Durante el debate oral, la víctima -de quien no se dio a conocer su identidad- relató que tras el secuestro cambió sus hábitos, pasó a ser «un muerto en vida», que no quiso contar el episodio a sus padres porque temía que tuvieran «un infarto», y que cree que el fallecimiento de su madre se produjo cuando supo lo que le había ocurrido.

Fuentes judiciales informaron que la sentencia fue dictada por el Tribunal Oral Federal (TOF) 8 y la mayor pena recayó en el ciudadano peruano Erick Bedriñana Escalante, quien recibió 17 años de cárcel como autor del delito de «secuestro extorsivo».

Sus connacionales Juan Manuel Mendoza Navarro (reincidente) y Wilmer Soto Huaman fueron condenados a 16 y 12 años de prisión como coautores.

En tanto, el TOF 8 condenó a Pedro Cristian Emanuel Portillo a la pena de seis años de cárcel, ya que a poco de ser detenido se arrepintió y declaró como «imputado colaborador», mientras que Fortunato Pariente recibió la pena de cinco años de cárcel.

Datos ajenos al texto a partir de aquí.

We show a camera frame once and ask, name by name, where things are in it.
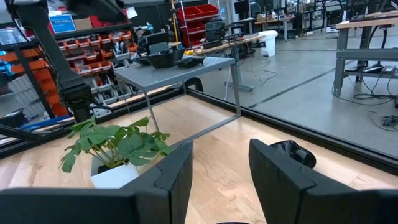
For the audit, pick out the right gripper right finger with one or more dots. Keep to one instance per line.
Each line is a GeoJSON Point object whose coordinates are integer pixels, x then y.
{"type": "Point", "coordinates": [286, 193]}

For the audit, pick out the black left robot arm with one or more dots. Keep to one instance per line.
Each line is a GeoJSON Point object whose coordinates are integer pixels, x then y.
{"type": "Point", "coordinates": [46, 46]}

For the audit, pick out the wooden desk with grey leg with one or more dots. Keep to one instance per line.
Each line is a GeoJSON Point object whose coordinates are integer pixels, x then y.
{"type": "Point", "coordinates": [236, 77]}

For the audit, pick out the black leaf-shaped mini plate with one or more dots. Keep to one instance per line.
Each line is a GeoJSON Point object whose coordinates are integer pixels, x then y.
{"type": "Point", "coordinates": [141, 61]}
{"type": "Point", "coordinates": [298, 154]}

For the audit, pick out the grey perforated metal shelf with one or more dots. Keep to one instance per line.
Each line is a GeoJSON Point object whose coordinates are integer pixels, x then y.
{"type": "Point", "coordinates": [174, 74]}

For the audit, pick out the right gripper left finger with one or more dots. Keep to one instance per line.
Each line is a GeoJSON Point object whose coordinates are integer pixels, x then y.
{"type": "Point", "coordinates": [174, 186]}

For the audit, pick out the cardboard box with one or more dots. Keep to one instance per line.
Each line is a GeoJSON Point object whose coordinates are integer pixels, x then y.
{"type": "Point", "coordinates": [83, 23]}

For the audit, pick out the black wavy square mini plate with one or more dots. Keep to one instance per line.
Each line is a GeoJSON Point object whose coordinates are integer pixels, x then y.
{"type": "Point", "coordinates": [164, 60]}

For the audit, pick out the small black square footed plate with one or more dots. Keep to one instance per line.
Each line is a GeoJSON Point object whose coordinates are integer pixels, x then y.
{"type": "Point", "coordinates": [189, 62]}

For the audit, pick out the white trash bin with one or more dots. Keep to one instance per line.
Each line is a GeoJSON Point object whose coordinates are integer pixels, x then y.
{"type": "Point", "coordinates": [269, 43]}

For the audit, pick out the storage rack with orange bins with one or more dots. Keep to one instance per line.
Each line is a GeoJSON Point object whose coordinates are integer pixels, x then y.
{"type": "Point", "coordinates": [93, 56]}

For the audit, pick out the wooden workbench with grey legs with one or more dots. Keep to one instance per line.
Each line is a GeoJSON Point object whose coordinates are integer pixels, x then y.
{"type": "Point", "coordinates": [360, 54]}

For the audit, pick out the red bin rack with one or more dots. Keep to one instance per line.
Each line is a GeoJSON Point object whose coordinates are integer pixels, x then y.
{"type": "Point", "coordinates": [192, 14]}

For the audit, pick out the blue sign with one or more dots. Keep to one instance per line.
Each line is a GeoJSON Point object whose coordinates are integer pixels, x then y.
{"type": "Point", "coordinates": [62, 24]}

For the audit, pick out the black equipment on desk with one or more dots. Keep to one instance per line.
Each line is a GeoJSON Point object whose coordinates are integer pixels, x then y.
{"type": "Point", "coordinates": [214, 31]}

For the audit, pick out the green plant in white pot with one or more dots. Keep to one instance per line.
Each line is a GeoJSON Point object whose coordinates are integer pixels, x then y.
{"type": "Point", "coordinates": [102, 137]}

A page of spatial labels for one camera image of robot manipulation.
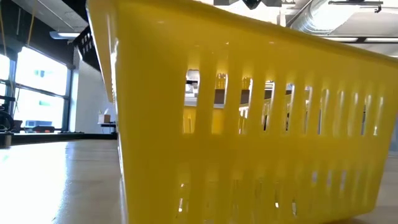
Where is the yellow slotted plastic basket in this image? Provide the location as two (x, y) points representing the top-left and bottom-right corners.
(86, 0), (398, 224)
(214, 73), (253, 90)

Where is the cardboard box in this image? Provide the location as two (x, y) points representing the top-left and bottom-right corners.
(98, 109), (112, 124)

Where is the large window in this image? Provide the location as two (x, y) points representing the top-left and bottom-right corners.
(0, 46), (75, 133)

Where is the black ceiling track fixture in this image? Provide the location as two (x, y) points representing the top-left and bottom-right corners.
(328, 0), (384, 14)

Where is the black aluminium table frame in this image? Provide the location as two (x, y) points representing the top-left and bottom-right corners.
(0, 132), (118, 146)

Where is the silver air duct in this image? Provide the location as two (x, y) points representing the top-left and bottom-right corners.
(287, 0), (369, 35)

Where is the yellow hanging cord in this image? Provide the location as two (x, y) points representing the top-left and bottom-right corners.
(27, 0), (35, 47)

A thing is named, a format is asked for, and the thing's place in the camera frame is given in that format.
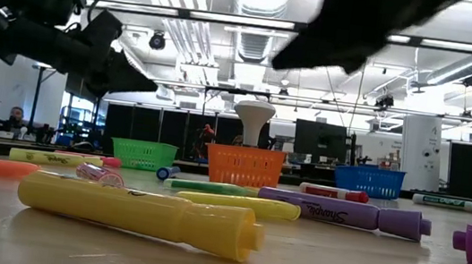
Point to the pink red highlighter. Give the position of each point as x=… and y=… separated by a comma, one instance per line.
x=97, y=173

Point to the thin green marker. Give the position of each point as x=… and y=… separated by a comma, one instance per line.
x=206, y=187

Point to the black support post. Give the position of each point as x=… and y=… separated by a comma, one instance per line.
x=37, y=98

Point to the white marker green cap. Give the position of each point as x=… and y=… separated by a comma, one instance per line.
x=448, y=203

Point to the blue plastic basket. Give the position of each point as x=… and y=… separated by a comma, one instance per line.
x=369, y=182

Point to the thin yellow marker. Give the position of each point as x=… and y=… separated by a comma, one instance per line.
x=254, y=206

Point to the white marker red cap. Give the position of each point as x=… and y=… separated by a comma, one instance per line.
x=328, y=191

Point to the green plastic basket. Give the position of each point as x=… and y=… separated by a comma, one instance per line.
x=143, y=155

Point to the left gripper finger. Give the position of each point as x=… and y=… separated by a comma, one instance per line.
x=110, y=89
x=126, y=73

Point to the blue marker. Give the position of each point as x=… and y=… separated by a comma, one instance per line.
x=166, y=172

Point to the large black monitor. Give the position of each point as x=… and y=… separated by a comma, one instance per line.
x=320, y=142

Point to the yellow highlighter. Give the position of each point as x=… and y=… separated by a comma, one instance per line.
x=56, y=158
x=118, y=208

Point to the white light bulb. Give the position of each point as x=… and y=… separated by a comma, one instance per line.
x=253, y=116

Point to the white round pillar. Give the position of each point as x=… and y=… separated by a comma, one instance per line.
x=420, y=152

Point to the person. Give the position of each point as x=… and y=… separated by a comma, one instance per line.
x=207, y=135
x=17, y=116

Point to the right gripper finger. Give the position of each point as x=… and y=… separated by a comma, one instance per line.
x=298, y=66
x=305, y=46

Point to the orange plastic basket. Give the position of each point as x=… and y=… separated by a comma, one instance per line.
x=244, y=167

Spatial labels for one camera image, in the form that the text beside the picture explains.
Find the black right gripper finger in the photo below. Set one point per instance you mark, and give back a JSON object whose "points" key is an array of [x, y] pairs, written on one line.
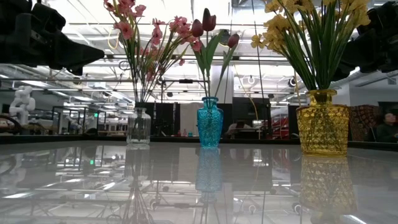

Además, los investigadores determinaron que otros dos ciudadanos peruanos huyeron a su país de origen y, según las fuentes, se tramitan sus procesos de extradición.

Los cinco hombres fueron condenados por un secuestro extorsivo que ocurrió la noche del 29 de junio de 2017 cuando un comerciante fue capturado a metros de su domicilio en el barrio de Balvanera.

Según determinaron los pesquisas, el comerciante permaneció cautivo durante un día en una casa de la Villa 31, en el barrio Retiro, hasta que fue liberado luego que su esposa entregara como rescate algo más de 20.000 dólares y unos 120.000 pesos que tuvo que pedir prestados.

Antes, el hombre había sido golpeado y herido por sus secuestradores y mientras permaneció privado ilegalmente de su libertad estuvo amordazado, encapuchado y con las manos atadas.

Los pesquisas establecieron que las llamadas extorsivas fueron realizadas desde el teléfono móvil de la víctima, con mensajes que indicaban juntar más dinero (la exigencia original fue de 100.000 dólares) y advertían que, en caso de avisar a la policía, iban a matar al comerciante.

De acuerdo a las pruebas producidas durante el debate oral y público al día siguiente de la liberación del comerciante, sus secuestradores se repartieron el botín.

La víctima relató durante el juicio sus padecimientos durante las horas de cautiverio y afirmó que el secuestro le cambió su vida y pasó a ser «un muerto en vida».

La esposa del comerciante contó que su casa se transformó en una cárcel, que su esposo redujo toda su actividad, que el matrimonio mantiene deudas por el dinero que recibió prestado, ya no pueden cubrir la obra social y la Administración Federal de Ingresos Públicos (AFIP) le reclama tributos que debieron dejar de pagar por falta de dinero.

En coincidencia con el fiscal que intervino en el juicio, el TOF 8 tuvo por acreditado que los condenados tuvieron coautoría o participación en la «sustracción, retención y ocultamiento» del comerciante.

La sentencia condenatoria fue firmada por los jueces Nicolás Toselli, Sabrina Namer y María López Iñiguez, quienes dispusieron entregar a la victima el dinero recuperado en allanamientos y un automóvil de marca alemana incautado a los delincuentes.